Sylvia Plath was a superbly talented poet driven to suicide by an abusive, bully husband and her own deep chasms of doubt and need. Here is her only novel, a cry from the heart, an exploration of depression and desperation, and finally a triumphant creation of art. This is a classic, deservedly a favorite among poets and writers, and breathtakingly, achingly wonderful in so many sad ways. Everyone should read this book and contemplate, too, her poems and her life. / Gene Stewart
Sylvia Plath was a wonderful writer and in this book she excels as a story teller getting to grips with unpleasant and often shocking memories of her break down using humour and wit.
This is a book that has the power to delineate a message long after it was written. It haunted my teenage years and I still recall it when I am sad. Mental illness is so hard to portray and Plath does the portrayal justice.
I found my copy of The Bell Jar on a scrap heap in the basement of the halfway house where I was recovering. I wrote about it in my book “Half”. When people ask me what genre my books are, I say “The same as The Bell Jar.” I laughed out loud, and then when I learned the author’s unfortunate parallel to the lead, I got melancholy.
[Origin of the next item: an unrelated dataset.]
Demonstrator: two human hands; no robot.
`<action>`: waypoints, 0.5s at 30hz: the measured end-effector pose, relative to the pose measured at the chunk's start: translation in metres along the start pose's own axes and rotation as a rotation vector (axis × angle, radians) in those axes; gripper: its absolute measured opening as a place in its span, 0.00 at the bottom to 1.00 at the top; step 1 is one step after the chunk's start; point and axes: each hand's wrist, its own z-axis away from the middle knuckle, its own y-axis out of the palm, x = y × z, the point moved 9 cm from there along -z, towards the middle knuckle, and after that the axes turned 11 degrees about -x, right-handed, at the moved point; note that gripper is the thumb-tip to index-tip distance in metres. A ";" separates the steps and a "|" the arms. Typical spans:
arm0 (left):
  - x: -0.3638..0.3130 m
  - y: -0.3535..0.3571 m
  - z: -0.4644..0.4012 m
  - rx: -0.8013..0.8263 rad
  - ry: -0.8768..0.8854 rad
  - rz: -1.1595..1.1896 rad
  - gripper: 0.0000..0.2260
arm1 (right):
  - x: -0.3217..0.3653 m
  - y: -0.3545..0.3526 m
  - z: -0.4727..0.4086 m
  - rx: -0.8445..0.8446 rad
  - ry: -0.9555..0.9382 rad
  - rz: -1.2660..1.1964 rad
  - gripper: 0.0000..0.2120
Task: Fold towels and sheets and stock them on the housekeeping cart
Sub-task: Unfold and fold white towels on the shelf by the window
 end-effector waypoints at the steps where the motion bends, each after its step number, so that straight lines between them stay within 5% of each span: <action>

But it’s a book that can make you laugh in the face of terrible adversity. It is my mission to write books that do the same, for I know they provide comfort.
A fantastic depiction of the spiral into mental illness.
Książka pokazująca życie Sylvii Plath na miesiąc przed jej śmiercią – jej życiowe rozterki dotyczące nie tylko życiowego celu, ale również relacji z innymi. Uderzająca osobowość sprawia, że ,,Szklany klosz” jest lekturą na jedną noc. Realizm przedstawiony w zmaganiu się bohaterki z depresją jest niespotykany. Niezwykła opowieść o zwykłym człowieku, jakby starym przyjacielu z którym rozmawia się do rana. Książka długo tkwi w sercu i nie pozwala odpocząć. Rekomenduję ją każdemu, kto potrzebuje odrobiny solidaryzacji z szarym, przytłaczającym światem.
A lead up to Sylvia Plath’s suicide. An important work by an important voice lost too soon.
A must read for anyone in a socially connected profession. It never ceases to amaze me what we do to one another….
I’ve read it twice and am now listening to the audio book. It’s that good. Plath’s descriptions of people and places and rooms are extraordinary and delicious. She writes with humor and wit and emotion.
Though the book ends on a high note, it’s devastating when one considers the bell jar descended on Sylvia Plath in the end, silencing an incredible writer.
The story of the emotional conflicts of a very brigh,talented poet, whose interpersonal relationship s, especially her marriage continued to sabotage her opinions of herself and her considerable talents. Beautifully written.